江陵城這場風云在悄然醞釀,佑冉這兩日出入探查到很多消息,比方說北青鎮陳澤的大手筆,讓七大部族損兵折將。
“姑爺還是在不留余力地替你做好宸族上岸的準備,現在姐姐怕是在偷著樂吧。”佑冉笑道。
“這不是他應該么。”路青鸞攤開手:“妻子是宸王,未來兒子也是宸王,他若是連這點兒事兒都做不好,我就休了他。”

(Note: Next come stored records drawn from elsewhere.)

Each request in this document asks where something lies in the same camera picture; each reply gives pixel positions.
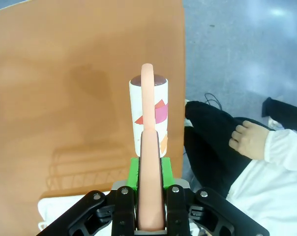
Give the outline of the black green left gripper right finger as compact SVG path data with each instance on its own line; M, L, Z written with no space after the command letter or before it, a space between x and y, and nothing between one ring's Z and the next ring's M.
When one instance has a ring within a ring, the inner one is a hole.
M212 236L268 236L269 231L210 188L193 192L175 179L171 161L161 159L168 236L189 236L192 222Z

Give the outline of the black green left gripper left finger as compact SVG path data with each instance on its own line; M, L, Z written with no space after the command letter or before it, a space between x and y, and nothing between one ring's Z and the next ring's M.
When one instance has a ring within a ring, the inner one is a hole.
M40 236L94 236L109 224L110 236L133 236L139 158L132 158L127 182L109 194L93 190L39 233Z

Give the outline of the person's right hand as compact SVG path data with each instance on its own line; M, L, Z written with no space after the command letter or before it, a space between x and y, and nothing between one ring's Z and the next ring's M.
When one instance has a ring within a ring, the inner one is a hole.
M245 120L232 132L229 146L252 160L264 160L269 132L267 128Z

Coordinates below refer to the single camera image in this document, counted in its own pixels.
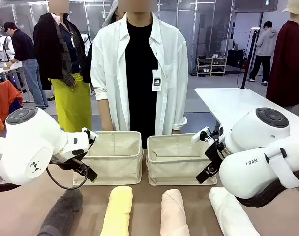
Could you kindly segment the person's right hand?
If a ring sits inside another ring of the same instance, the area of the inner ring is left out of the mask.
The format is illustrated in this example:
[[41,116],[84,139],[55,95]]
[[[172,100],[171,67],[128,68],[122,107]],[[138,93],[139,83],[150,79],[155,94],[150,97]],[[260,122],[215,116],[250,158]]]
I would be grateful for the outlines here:
[[102,120],[102,130],[103,131],[114,131],[113,124],[111,120]]

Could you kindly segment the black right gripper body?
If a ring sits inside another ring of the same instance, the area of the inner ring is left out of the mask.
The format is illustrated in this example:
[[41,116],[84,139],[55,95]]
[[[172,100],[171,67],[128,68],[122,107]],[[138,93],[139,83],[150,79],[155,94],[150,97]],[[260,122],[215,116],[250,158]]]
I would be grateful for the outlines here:
[[210,160],[210,164],[207,165],[207,170],[219,170],[220,165],[224,159],[222,151],[224,150],[224,144],[215,141],[205,151],[206,157]]

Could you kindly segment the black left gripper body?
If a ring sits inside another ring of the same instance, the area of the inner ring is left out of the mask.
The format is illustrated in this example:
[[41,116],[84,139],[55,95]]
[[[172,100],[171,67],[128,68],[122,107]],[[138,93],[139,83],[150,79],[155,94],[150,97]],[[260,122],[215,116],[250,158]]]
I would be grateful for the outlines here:
[[72,158],[72,170],[82,176],[89,176],[91,173],[91,168],[76,158]]

佑冉嘆息,“你飄了,這話我定要待姑爺過來時問問,是否真的應該。”
路青鸞很自信,以陳澤那沒臉沒皮的家伙,是不是也都得說是。
這邊希帥兩人恢復的差不多,倒也不耽誤趕路。
佑冉見他結束療傷,問道:“你知道怎么去找陳澤嗎?”
“機會不是很大,這家伙原本是要聯合我跟白溪來做北青鎮的那件事,結果他從別處找到了機會,就毫不猶豫地做了。現在看來,他應該遠離這一方。”希帥說。
“盡是些廢話,我只想知道,你有沒有能力找到陳澤。”佑冉不滿意。
白溪咯咯笑道:“他若是有這本是,也不至于跟你多費口舌。”
“你這死孩子,到底是哪頭的,以后別跟著老子。”
白溪冷哼道:“不跟就不跟。反正現在陳澤也完成了目標,我對他來說也沒什么用了,姑奶奶還不想跟他見面了呢,拜拜了您。”

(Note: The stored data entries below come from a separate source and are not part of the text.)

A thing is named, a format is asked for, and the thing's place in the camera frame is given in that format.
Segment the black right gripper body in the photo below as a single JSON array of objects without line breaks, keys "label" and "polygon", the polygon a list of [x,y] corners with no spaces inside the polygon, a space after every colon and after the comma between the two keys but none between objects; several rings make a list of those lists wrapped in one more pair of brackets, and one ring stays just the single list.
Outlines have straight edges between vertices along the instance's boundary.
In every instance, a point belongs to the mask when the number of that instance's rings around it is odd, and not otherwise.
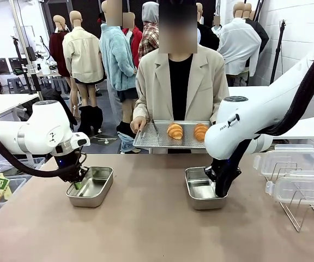
[{"label": "black right gripper body", "polygon": [[241,174],[237,164],[229,160],[214,160],[204,168],[206,176],[215,183],[215,191],[229,191],[232,182]]}]

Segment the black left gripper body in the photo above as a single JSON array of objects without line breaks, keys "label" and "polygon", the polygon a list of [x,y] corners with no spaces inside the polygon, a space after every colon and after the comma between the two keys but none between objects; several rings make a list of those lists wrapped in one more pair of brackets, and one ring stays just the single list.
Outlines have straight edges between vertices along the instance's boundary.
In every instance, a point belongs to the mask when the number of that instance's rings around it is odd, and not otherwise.
[{"label": "black left gripper body", "polygon": [[58,157],[58,168],[61,170],[60,178],[64,182],[81,182],[84,177],[80,176],[80,167],[87,159],[87,154],[71,152]]}]

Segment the person's right hand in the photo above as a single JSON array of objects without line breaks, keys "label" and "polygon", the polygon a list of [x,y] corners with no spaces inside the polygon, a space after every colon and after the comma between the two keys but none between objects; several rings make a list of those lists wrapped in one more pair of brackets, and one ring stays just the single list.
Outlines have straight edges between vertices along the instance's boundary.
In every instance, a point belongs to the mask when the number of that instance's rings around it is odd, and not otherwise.
[{"label": "person's right hand", "polygon": [[143,116],[135,117],[131,123],[130,128],[134,134],[137,134],[139,131],[142,131],[147,123],[147,120]]}]

佑冉這時出口攔住他,“你還不能走。尋寶鼠一族曾是我宸族最得力的部下之一,你今后還是跟著我們修煉吧。”
“不要。老娘自由慣了,要不是不想失信于人,早就一個人撒歡兒去了。”
佑冉不滿意她的口氣:“你跟誰老娘呢,你個小丫頭說話怎么不知道尊重人。”
“嘿嘿,美女,你大概還不知道,這丫頭三萬多歲了,她自稱老娘沒人敢說個不字。”
佑冉說話素來就容易得罪人,路青鸞開口道:“白溪,你現在修為尚淺,怕是連自己的天賦都無法駕馭。我宸族有很多尋寶鼠一族前輩留下的修煉心得,供你參悟。”
“真的?”白溪來了興致。
“真的,只是我并未帶在身畔,需要找機會回去取來。不過你也可以隨我去往陳澤現在的族地,在那兒修煉比之這里要快上許多。”路青鸞道。
希帥撇撇嘴,“陸姐,你不能厚此薄彼啊,我也要去。”
“你若能扛得住渾河底岸的巨大壓力跟渾水的腐蝕性,我倒是可以帶你過去。”路青鸞笑道。
“那就沒什么辦法了嗎?”他問。
“至少我是不知道的。”路青鸞說。
白溪冷哼道:“你求我,只要你求我,我便給你一滴精血。煉化我尋寶鼠一族的精血,體魄便能看得住渾河的侵蝕。”
“我求你,姐姐,姑奶奶,給我一滴精血可以不。”
白溪:……
要不要這么沒有下限。
這時路青鸞突然側過臉向一處看去,那片天際空無一物,卻讓她雙瞳微縮。